Thursday, October 19, 2006

AUSTRALIA READIES TO ROLL OUT BIRD FLU VACCINE FOR THE YOUNG AND THE ELDERLY

SIX MONTH OLD INFANTS ARE BEING "RECRUITED"

How exactly does a six month year infant "volunteer" to take part in a vaccine test trial?

The key fact of this story is near the bottom. There are no guarantees. This vaccine has only proved effective against the strain of H5N1 from which it was developed. Whether or not the vaccine would prove effective against a mutant, more infectious form of the virus, is completely unknown.

Expect to see this vaccine rolled out across Australia and, once the virus has infected and killed a few Australians, this vaccine (or another) may well become mandatory for all Australian children.


From smh.com. au :

Scores of children and seniors will be immunised against deadly bird flu after an Australian-made test vaccine proved safe on adults.

Perth researchers have begun trialling a vaccine manufactured by serum and vaccine maker CSL on the two groups most vulnerable to a pandemic.

Similar trials are expected to start soon in Adelaide and Melbourne - involving 800 people in total.

CSL has said initial trials on 18- to 45-year olds, which began in the three cities last year, found the vaccine to be effective with few side-effects.

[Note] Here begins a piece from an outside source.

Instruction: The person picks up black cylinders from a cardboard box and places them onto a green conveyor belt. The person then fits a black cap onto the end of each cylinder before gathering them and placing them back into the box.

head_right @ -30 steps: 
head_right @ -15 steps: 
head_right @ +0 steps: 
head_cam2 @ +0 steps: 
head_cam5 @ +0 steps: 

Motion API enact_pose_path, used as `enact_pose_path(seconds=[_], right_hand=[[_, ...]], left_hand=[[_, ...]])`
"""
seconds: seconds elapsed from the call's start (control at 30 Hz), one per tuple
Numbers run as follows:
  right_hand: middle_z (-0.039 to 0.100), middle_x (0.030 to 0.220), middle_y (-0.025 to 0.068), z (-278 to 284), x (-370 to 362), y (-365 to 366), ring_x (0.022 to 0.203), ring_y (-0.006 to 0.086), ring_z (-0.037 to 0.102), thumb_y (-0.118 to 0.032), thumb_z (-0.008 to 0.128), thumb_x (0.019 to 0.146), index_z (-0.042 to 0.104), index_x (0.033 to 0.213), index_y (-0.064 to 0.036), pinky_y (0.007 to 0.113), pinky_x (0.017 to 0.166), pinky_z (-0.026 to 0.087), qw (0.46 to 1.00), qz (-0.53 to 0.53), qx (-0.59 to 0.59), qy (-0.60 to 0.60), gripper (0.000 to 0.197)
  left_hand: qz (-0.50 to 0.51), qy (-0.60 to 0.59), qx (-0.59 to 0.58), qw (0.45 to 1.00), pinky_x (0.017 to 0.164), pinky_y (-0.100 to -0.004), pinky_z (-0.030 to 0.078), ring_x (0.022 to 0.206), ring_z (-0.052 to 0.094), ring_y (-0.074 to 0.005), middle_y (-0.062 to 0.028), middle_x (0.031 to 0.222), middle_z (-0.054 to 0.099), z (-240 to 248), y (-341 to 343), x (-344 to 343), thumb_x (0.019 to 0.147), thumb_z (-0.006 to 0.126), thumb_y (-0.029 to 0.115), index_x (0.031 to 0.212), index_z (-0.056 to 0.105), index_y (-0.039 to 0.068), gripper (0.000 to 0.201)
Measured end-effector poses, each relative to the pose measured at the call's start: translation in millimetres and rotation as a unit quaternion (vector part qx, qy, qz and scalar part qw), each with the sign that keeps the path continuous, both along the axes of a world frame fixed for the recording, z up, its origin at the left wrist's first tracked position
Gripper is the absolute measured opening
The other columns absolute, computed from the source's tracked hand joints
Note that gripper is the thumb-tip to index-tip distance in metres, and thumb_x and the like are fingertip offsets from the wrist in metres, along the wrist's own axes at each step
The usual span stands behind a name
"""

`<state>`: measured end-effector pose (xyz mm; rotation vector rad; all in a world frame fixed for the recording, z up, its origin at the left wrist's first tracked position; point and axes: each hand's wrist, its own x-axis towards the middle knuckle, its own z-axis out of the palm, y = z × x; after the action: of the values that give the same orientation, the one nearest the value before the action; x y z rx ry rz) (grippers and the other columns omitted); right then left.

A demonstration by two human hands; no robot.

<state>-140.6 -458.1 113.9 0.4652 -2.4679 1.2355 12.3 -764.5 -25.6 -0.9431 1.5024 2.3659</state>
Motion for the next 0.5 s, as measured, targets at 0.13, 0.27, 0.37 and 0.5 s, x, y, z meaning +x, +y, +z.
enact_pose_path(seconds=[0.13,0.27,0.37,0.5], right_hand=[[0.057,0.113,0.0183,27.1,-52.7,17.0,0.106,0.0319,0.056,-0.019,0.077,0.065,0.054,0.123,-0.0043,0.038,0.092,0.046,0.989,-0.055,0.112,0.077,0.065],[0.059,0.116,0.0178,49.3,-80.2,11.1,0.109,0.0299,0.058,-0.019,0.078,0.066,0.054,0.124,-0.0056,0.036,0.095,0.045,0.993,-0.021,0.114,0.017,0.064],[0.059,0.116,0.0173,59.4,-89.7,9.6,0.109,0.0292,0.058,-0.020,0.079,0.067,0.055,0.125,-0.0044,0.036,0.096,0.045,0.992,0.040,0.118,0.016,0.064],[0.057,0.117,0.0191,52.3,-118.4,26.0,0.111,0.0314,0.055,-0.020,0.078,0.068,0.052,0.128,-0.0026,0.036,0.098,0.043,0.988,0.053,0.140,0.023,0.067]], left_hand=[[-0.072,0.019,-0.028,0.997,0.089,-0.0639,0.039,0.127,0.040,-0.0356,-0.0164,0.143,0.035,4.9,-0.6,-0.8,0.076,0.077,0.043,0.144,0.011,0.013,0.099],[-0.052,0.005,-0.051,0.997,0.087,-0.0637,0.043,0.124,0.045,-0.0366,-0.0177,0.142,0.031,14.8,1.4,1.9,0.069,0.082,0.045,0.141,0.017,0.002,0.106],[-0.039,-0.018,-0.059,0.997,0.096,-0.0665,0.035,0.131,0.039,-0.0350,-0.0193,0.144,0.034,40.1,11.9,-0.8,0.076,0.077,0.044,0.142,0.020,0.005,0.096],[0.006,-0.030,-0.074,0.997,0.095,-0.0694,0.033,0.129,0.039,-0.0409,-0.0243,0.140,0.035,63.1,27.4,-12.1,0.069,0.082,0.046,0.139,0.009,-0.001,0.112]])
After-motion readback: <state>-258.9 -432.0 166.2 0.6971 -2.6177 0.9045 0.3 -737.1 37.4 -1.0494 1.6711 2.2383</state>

Telethon Institute for Child Health Research in Perth is recruiting 100 children aged six months to eight years and the same number of people over 65.

Study volunteers will receive two doses of the vaccine three weeks apart, followed by blood tests over the following seven months to check their immunity levels.

The commonwealth-supported vaccine - the first of its kind in the southern hemisphere - was developed from a strain taken from a Vietnamese bird flu victim.

CSL said its product could be available in Australia within six weeks of a pandemic beginning.

However, it warned that because the vaccine was developed from one strain of the avian flu it may not provide immunity if the H5N1 virus mutated and became highly infectious between people.

CSL will present its research to the Therapeutic Goods Administration for approval as soon as trials are complete.

Go Here For The Full Story

Sunday, October 15, 2006

US PANDEMIC BIRD FLU REVEALED : STAY HOME AND DIE QUIETLY

Wow. Not exactly the most heartening news for Americans about how their government is planning to cope with the "inevitable" bird flu pandemic.

Harsh, but ultimately realistic. To a point.

Home quarantine is likely to stop you catching pandemic bird flu from a stranger in the street, but is it really possible to lock yourself away from the world for the eight to twelve weeks each wave of pandemic bird flu is expected to be in circulation?

But then, if you catch bird flu during a pandemic, you are unlikely to find help at your local hospital.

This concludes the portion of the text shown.